Con la sentenza n. 00562/2026 (pubblicata l’11/05/2026, relativa al ricorso n. 00191/2025), il TAR Lazio ha accolto il ricorso dell’Autorità Garante della Concorrenza e del Mercato (AGCM) contro un Comune del litorale laziale. Al centro della disputa legale vi è la strategia dell’ente locale di affidare le concessioni demaniali marittime attraverso lo strumento del project financing (finanza di progetto), una scelta che, secondo i giudici, ha finito per costituire una proroga mascherata dei titoli esistenti in favore degli attuali gestori.
Il principio di diritto
La decisione del tribunale si fonda sulla prevalenza del diritto eurounitario rispetto alle norme nazionali e alle prassi amministrative locali. I giudici hanno chiarito i seguenti punti cardine:
- L’incompatibilità delle proroghe: la normativa italiana che prevede la proroga automatica e generalizzata delle concessioni balneari è in contrasto con l’art. 12 della Direttiva 2006/123/CE (Direttiva Servizi o Bolkestein) e con l’art. 49 del TFUE (libertà di stabilimento). Tali norme devono essere disapplicate sia dai giudici che dalla Pubblica Amministrazione.

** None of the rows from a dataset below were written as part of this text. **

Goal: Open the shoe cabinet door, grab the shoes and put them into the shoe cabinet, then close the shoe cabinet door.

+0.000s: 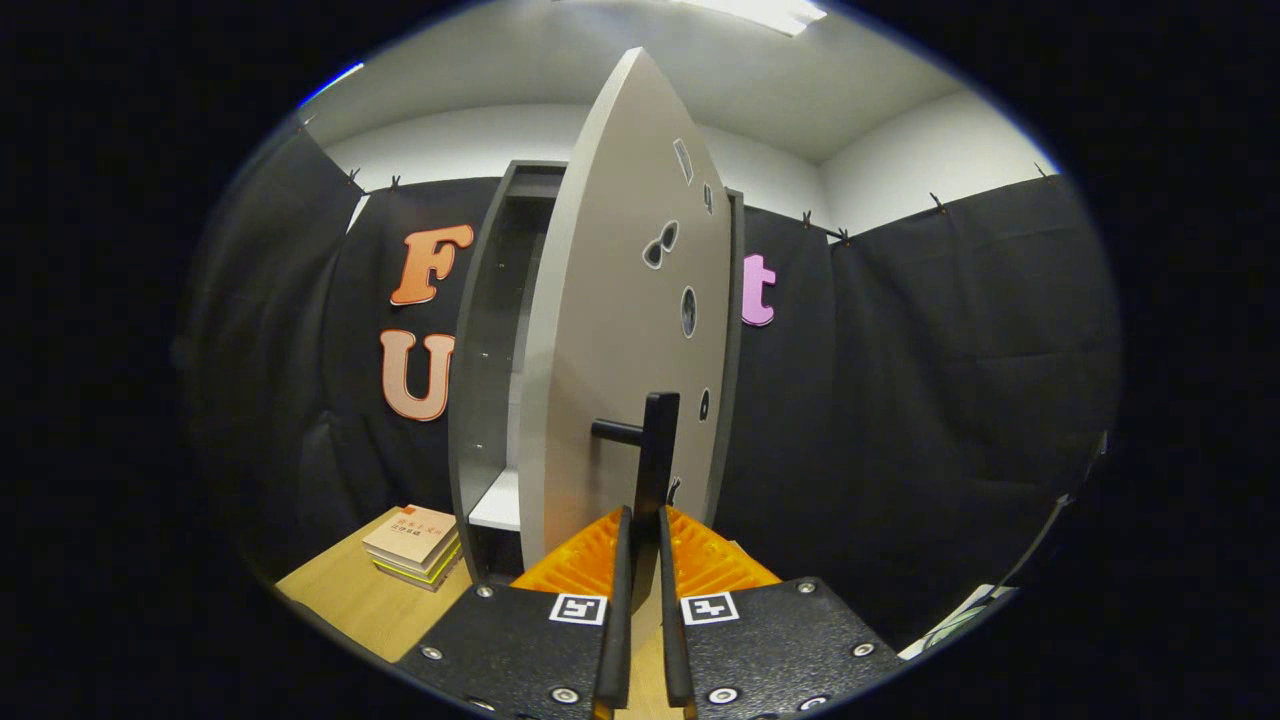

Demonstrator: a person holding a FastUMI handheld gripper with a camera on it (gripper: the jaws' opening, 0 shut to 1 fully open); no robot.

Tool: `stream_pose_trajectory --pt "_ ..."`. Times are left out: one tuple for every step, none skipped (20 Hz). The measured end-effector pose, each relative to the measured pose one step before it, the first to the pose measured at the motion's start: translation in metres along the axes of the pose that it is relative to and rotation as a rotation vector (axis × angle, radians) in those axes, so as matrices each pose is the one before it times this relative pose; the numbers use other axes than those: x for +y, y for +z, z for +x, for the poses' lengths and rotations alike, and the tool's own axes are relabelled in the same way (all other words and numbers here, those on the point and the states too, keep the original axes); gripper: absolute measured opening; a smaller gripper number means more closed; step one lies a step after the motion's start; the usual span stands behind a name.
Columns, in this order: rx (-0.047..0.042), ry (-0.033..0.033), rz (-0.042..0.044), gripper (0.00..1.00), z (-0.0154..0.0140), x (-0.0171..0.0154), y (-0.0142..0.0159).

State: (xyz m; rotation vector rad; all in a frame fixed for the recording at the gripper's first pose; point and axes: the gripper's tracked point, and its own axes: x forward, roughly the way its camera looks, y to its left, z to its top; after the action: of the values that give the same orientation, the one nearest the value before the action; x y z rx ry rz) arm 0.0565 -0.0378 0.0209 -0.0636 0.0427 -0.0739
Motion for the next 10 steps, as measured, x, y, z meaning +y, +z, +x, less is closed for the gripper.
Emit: stream_pose_trajectory --pt "0.00048 0.01133 0.01390 0.13 -0.00083 0.00142 -0.00010" --pt "0.00322 0.00783 0.01097 0.13 -0.00062 -0.00029 -0.00118" --pt "0.00068 0.00038 0.00043 0.13 -0.00090 0.00085 0.00040" --pt "0.00210 -0.00917 -0.00477 0.13 -0.00154 -0.00392 -0.00055" --pt "-0.00350 -0.00935 -0.00925 0.13 0.00000 -0.00425 -0.00021" --pt "0.00028 -0.00453 -0.00355 0.13 -0.00064 -0.00542 0.00016" --pt "0.00291 -0.00391 0.00960 0.13 -0.00177 -0.00322 0.00042" --pt "0.00479 -0.00358 0.00667 0.13 -0.00216 -0.00225 -0.00106" --pt "0.00022 -0.00758 0.00304 0.13 -0.00110 -0.00387 -0.00010" --pt "0.00135 -0.01342 -0.00248 0.13 -0.00018 -0.00565 -0.00149"
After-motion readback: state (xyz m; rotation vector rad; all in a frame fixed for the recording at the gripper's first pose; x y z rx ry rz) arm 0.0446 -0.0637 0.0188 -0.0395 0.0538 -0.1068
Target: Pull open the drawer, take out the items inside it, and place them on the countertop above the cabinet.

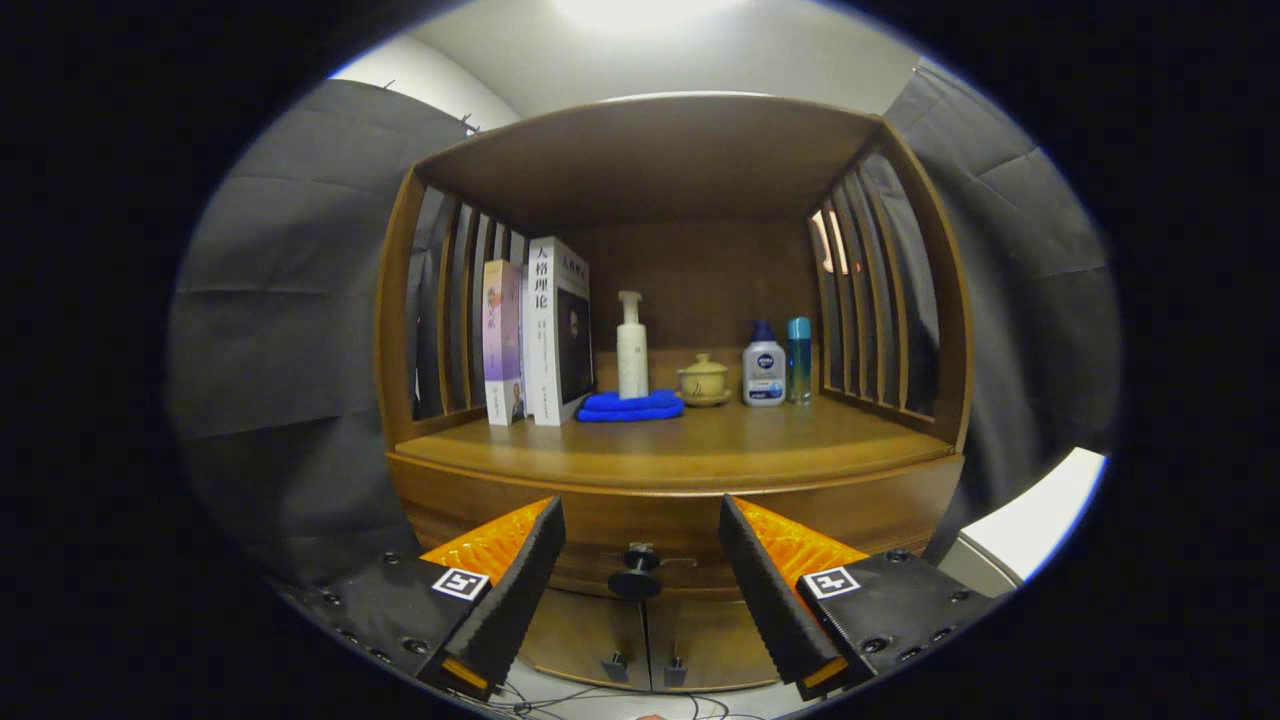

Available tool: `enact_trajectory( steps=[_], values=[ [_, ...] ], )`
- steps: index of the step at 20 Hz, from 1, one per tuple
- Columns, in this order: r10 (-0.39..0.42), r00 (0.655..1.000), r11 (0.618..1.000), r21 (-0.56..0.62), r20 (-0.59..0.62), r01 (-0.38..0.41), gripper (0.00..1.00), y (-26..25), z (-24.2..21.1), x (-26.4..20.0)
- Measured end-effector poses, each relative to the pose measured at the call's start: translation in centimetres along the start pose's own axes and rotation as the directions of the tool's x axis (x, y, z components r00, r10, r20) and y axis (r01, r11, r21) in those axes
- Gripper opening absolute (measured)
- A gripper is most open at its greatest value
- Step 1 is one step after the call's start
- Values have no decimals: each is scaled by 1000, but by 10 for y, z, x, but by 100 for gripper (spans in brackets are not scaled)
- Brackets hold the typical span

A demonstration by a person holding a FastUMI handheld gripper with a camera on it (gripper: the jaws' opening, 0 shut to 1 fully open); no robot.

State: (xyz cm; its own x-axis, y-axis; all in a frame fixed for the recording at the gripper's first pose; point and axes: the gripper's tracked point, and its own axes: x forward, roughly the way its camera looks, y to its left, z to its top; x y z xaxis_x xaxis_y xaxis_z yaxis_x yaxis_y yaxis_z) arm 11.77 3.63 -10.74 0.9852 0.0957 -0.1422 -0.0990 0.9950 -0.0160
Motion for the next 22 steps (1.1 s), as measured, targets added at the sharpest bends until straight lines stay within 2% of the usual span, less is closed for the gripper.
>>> enact_trajectory(
  steps=[12, 16, 22],
  values=[
    [-14, 992, 1000, -12, -127, 13, 94, 3, -78, 42],
    [-36, 989, 999, -32, -146, 32, 77, 1, -93, 52],
    [-55, 986, 998, -25, -160, 52, 32, 0, -96, 53]
  ],
)
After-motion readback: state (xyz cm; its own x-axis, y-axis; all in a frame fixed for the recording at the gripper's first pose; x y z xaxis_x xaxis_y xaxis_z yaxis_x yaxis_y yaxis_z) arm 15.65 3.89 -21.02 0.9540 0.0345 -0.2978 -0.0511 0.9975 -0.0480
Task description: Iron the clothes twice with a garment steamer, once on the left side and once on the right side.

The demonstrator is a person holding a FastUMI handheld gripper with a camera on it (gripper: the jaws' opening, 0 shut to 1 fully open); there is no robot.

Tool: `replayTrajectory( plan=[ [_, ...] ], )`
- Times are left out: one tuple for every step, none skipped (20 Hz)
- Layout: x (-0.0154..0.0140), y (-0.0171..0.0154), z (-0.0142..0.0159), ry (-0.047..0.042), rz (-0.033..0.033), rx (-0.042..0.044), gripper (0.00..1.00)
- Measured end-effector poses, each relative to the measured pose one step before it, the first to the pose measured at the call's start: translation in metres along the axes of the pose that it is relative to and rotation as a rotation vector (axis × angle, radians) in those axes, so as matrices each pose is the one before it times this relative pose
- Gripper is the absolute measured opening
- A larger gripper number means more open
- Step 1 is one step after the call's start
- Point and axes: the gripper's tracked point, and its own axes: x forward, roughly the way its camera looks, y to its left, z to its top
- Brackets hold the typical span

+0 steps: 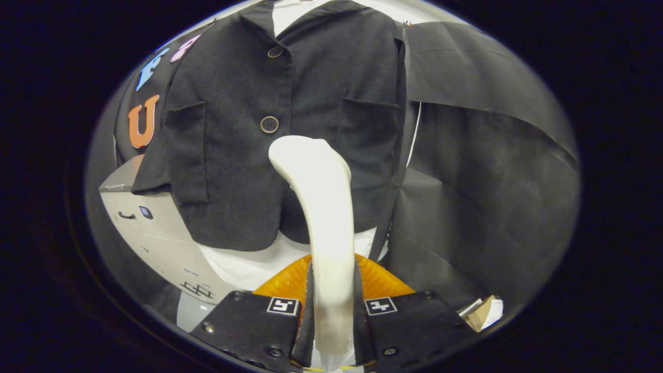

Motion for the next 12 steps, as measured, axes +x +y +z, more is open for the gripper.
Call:
replayTrajectory(
  plan=[
    [-0.00023, -0.00045, 0.00068, 0.00150, 0.01017, 0.00845, 0.33],
    [0.00057, -0.00026, -0.00036, 0.00082, 0.00933, 0.00776, 0.33],
    [-0.00007, -0.00044, 0.00080, -0.00167, 0.00935, 0.00865, 0.33],
    [-0.00121, 0.00061, -0.00065, 0.00041, 0.00954, 0.00957, 0.33],
    [-0.00134, -0.00036, 0.00073, -0.00593, 0.00919, 0.01243, 0.33],
    [-0.00188, 0.00015, 0.00116, -0.00458, 0.00843, 0.00906, 0.33],
    [-0.00345, 0.00000, 0.00096, -0.00861, 0.00678, 0.00830, 0.33],
    [-0.00552, -0.00012, 0.00074, -0.00905, 0.00780, 0.00322, 0.33],
    [-0.00670, 0.00034, 0.00032, -0.00728, 0.00642, 0.00444, 0.33],
    [-0.00892, 0.00170, -0.00020, -0.00861, 0.00675, 0.00558, 0.33],
    [-0.00963, 0.00201, -0.00042, -0.00827, 0.00481, 0.00666, 0.33],
    [-0.01118, 0.00129, -0.00262, -0.00663, -0.00139, 0.00301, 0.33]
  ],
)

- Limiti del project financing: sebbene l’art. 193 del Codice dei contratti pubblici (d.lgs. n. 36/2023) consenta il ricorso alla finanza di progetto, esso non può essere utilizzato per eludere l’obbligo di procedure selettive imparziali. Il “diritto di prelazione” riconosciuto al promotore crea un vantaggio competitivo che deve essere giustificato da un eccezionale interesse pubblico, rigorosamente motivato.

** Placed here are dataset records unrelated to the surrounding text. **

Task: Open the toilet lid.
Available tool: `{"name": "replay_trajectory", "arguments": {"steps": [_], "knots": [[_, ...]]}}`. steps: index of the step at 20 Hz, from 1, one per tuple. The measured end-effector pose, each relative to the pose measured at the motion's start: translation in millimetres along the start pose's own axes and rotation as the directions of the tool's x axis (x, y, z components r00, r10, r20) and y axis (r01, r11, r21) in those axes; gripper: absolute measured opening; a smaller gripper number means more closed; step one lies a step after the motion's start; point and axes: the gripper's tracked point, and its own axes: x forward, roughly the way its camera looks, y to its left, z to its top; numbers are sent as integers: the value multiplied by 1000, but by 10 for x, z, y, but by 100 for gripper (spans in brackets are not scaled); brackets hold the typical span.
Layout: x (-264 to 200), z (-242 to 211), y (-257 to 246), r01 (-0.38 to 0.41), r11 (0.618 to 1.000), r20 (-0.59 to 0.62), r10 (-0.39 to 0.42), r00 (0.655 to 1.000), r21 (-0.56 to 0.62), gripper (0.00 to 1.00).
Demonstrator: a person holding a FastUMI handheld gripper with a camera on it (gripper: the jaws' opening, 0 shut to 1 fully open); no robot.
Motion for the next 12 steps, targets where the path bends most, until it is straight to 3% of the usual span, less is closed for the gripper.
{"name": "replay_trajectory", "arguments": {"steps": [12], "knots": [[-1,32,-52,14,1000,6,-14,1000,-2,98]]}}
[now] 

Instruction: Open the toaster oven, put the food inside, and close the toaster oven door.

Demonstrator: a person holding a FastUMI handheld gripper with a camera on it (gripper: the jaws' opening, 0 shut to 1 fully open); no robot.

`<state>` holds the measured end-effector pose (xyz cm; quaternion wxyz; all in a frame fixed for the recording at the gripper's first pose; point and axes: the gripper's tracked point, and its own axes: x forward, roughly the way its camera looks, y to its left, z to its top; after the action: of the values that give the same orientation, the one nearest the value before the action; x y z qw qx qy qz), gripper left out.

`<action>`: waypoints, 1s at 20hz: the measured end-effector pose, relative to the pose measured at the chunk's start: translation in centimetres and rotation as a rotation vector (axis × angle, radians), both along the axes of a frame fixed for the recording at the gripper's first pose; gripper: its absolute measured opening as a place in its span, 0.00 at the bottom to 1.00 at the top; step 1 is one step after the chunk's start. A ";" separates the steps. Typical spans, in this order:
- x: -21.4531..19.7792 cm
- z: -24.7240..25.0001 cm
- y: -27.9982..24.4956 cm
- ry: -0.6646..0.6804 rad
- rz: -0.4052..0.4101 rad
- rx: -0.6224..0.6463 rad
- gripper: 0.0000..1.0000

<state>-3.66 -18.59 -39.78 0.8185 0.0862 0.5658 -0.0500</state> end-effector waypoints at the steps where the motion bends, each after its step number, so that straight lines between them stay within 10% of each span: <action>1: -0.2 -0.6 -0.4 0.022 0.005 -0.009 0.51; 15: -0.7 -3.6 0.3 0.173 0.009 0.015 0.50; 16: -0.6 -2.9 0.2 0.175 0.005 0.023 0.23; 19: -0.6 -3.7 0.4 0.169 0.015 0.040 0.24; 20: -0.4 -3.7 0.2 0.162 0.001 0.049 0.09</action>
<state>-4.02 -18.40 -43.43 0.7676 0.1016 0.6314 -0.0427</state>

- Carenza di motivazione: il TAR ha rilevato che le delibere comunali mancavano di una solida analisi circa la sussistenza dell’interesse pubblico alla realizzazione dei progetti proposti, limitandosi a una generica valutazione di fattibilità tecnica che non soddisfa i requisiti della legge n. 241/1990.

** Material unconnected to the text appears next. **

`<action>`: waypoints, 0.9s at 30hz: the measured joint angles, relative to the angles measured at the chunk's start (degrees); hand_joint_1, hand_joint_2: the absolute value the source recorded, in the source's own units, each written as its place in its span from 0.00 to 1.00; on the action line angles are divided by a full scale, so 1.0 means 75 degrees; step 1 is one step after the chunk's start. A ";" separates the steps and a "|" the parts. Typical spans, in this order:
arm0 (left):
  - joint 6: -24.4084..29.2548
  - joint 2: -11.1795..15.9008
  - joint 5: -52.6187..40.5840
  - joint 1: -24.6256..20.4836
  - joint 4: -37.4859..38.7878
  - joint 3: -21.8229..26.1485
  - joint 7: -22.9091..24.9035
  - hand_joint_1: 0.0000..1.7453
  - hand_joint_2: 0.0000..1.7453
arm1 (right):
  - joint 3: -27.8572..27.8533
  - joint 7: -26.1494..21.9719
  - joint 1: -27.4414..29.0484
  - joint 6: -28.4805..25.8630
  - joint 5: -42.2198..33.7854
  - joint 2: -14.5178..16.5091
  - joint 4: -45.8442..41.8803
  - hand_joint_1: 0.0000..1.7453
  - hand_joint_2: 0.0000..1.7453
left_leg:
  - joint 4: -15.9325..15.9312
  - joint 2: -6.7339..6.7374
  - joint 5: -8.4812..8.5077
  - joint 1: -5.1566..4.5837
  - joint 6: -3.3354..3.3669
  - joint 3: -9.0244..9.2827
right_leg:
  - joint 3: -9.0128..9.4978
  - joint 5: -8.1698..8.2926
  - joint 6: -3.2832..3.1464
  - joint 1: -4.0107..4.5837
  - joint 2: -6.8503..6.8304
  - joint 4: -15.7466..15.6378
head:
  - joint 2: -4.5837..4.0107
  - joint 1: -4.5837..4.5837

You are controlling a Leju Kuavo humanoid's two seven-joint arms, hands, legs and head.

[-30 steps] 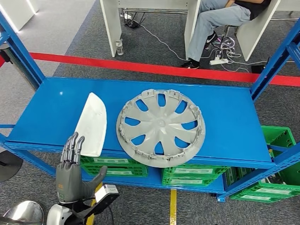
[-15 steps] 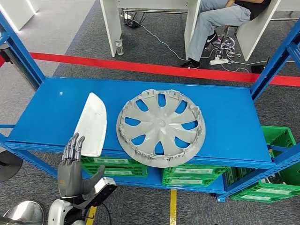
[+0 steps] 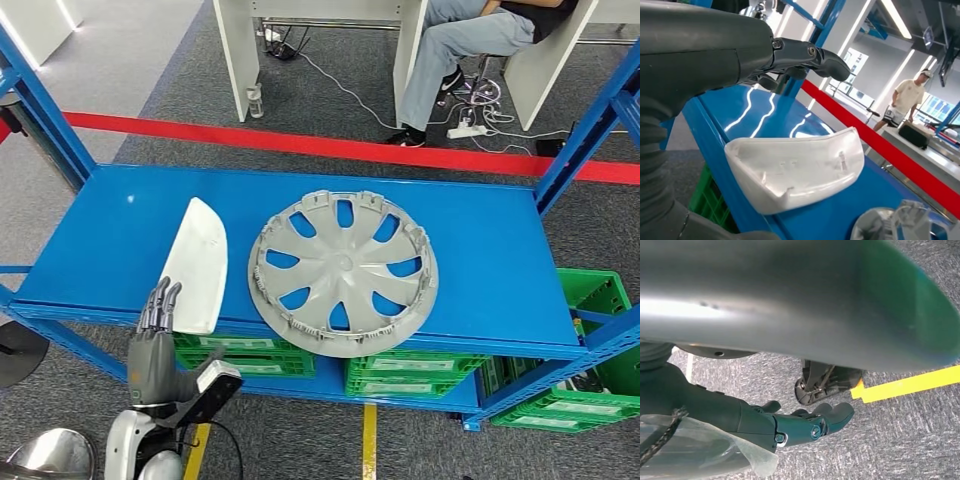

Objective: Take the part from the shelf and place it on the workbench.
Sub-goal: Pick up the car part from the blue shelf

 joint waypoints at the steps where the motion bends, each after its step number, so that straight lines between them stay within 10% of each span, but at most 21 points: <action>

- Scarsità delle risorse: la giurisprudenza impone l’espletamento delle gare a prescindere dalla valutazione specifica sulla “scarsità” della risorsa naturale, poiché la natura generale delle proroghe paralizza ingiustificatamente l’apertura del mercato alla concorrenza.
In conclusione, il tribunale ha ribadito che la scadenza delle concessioni non può essere superata da provvedimenti che cristallizzano le posizioni dei vecchi gestori per periodi di lunga durata (fino a 20 anni), violando i principi di uguaglianza e non discriminazione nel mercato interno.